Hepimiz yaşadığımız şartların çocuğuyuz

Kavga.
İletişimsizlik.
Anlayışsızlık.
Eleştiriler.
Birbirini yok farz etmeler.
Çatışmalar.
Dışlamalar.
Tutarsızlıklar.

Ne çıkar Allah ​_aşkına böyle bir aile manzarasından?
Bir kadının feryadı bunlar:
“Bu evde adam yok” diye bağırıyormuş evin adamı.
“Hepinizden nefret ediyorum” cümlelerini artık komşular ezberlemiş.
Bir adam evinin odalarının kapılarını tekmelerle kırar mı yahu!

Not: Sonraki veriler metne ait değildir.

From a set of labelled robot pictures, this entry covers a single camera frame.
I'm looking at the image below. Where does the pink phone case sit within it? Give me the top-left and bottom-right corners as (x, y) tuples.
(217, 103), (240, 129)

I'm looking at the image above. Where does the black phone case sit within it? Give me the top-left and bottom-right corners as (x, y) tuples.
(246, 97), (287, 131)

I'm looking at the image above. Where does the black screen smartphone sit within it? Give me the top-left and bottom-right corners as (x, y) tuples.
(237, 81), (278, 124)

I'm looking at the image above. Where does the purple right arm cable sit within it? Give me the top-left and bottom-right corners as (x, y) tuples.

Bir adam, kadın iyice muhtaç olsun diye, evinin eşyalarını kırıp döker mi!
Kayınvalidesinin üzerine yürür mü bir damat?
Yani bir annenin üzerine yürünür mü?
O annenin kızındaki yıkım sonra nasıl tamir edilir?
Bu ortamın insanlarına ‘eş’ denir mi?​_
Böyle bir ortama ‘aile’ denir mi?

Böyle bir ortamın meyvesi olan çocuklardan ne beklenebilir?
‘Nedir kardeşim bu kadar karamsarlıklar çiziyorsun? Nedir bu ruh halleri?’ diyenler olabilecektir.
Ama bu cümleler gerçekten hiç kayıtlara geçmeyecek cinsten cümlelerdir.
Keşke hep aileye dair, çocuklara dair, gençlere dair güzel cümleler kurabilseydik.

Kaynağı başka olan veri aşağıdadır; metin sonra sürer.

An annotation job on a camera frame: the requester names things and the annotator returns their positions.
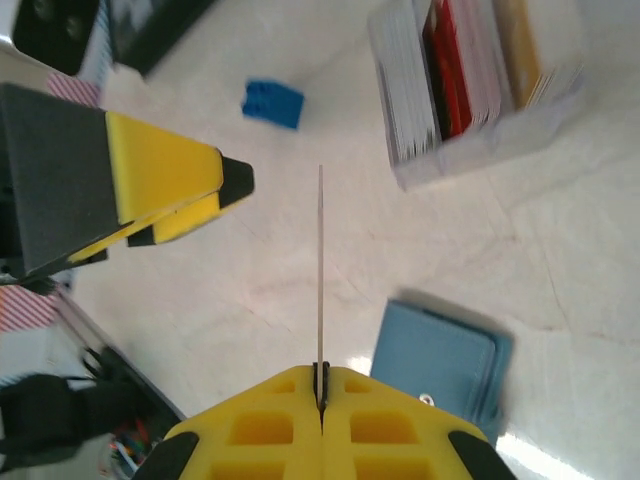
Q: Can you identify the black grey chessboard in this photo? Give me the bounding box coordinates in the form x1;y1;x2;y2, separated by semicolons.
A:
107;0;221;79

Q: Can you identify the clear acrylic card organizer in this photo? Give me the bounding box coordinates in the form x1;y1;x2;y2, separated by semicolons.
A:
367;0;586;194

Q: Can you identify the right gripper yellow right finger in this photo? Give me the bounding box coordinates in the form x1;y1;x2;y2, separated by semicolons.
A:
319;362;519;480

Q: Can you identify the red credit card stack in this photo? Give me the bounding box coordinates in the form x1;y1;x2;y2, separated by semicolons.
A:
422;0;475;141

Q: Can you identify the grey credit card stack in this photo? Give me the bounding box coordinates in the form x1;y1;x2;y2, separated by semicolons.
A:
369;0;442;156

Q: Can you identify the gold credit card stack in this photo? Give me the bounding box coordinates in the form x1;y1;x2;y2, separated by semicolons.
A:
492;0;545;109

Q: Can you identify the blue leather card holder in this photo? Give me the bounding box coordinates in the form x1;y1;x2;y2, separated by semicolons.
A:
369;298;516;449

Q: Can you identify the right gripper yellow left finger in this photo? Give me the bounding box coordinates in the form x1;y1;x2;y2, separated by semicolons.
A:
132;364;321;480

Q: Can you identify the blue toy brick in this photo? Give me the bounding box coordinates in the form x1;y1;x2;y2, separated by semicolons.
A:
241;77;305;131

Keşke pembe hayallerimiz olsaydı.
Keşke çocuk deyince, genç deyince, eş deyince hep gülümseyiverseydik.
Ama hayatın gerçekleri, hiç değilse herkes için öyle değil.
Bu yukarıdaki ruh hâli yansımaları bir âkil aile danışma heyetinin belirlediği cümlelerdir.
Artık ‘aile kurtarma ekipleri’ kuruluyor.
Aileler iyi sinyaller vermiyor.
Birilerinin bir adım atması gerekiyor.
Yoksa ailedeki yıkım, toplumsala dönüşüyor.
Seyirci olanlar, yıkımın altında kalıyor.
Ailede bocalamalar artıyor.
Artık bu bocalama halleri topluma yansıyor.
Evlenmeden korkar hale geliyor insanlar.
İşte asıl kötüsü de bu.

Bir kurtuluş, bir mutlu hayat atmosferi, bir cennet manzarası yaşaması gereken insanlar cehennemî halet içerisine düşmüşlerse, burada durup düşünmek gerekiyor.

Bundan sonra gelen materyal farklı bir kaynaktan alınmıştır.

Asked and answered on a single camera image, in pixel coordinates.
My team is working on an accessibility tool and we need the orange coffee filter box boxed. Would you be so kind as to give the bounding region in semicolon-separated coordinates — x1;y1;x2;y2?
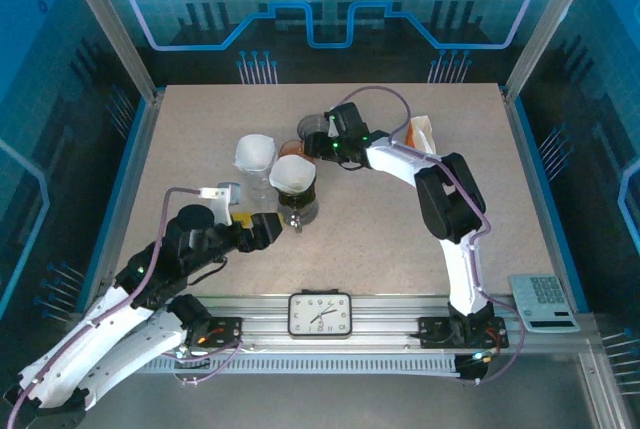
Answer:
402;114;439;156

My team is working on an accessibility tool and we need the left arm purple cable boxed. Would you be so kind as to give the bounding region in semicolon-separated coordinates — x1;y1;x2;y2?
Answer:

Sağdan soldan, alt katlardan üst katlardan iyi haberler gelmiyorsa, iyimser olmak anlamsız.
Böyle bir aile manzarasında toplum nasıl sağlıklı olsun?
Aile, birey sağlığına bakıyor; toplum da aile sağlığına.
Bir yerlerdeki yıkım, çok yerleri ilgilendirir hale geliyor.
Gidişat böyle ise olumlu duygular her geçen gün küsüyor demektir.
O zaman hava değişimi olmazsa, güzel çocuklar beklemek anlamsız olacak. Güzel yarınlar sadece hayallerde kalacak.

Çare mi?
Elbette çaresiz hiçbir şey yoktur.
Kupkuru zemine, kupkuru ağaçlara, kupkuru bahçelere bahar esintisi gelince hemencecik değişiveriyor her şey. Çok kısa bir zamanda olmayacak şeyler oluveriyor. Birden yemyeşil bir örtüye bürünüveriyor tabiat. Ağaçlar farklı farklı desendeki, farklı farklı renklerdeki elbiselerini giyiveriyorlar.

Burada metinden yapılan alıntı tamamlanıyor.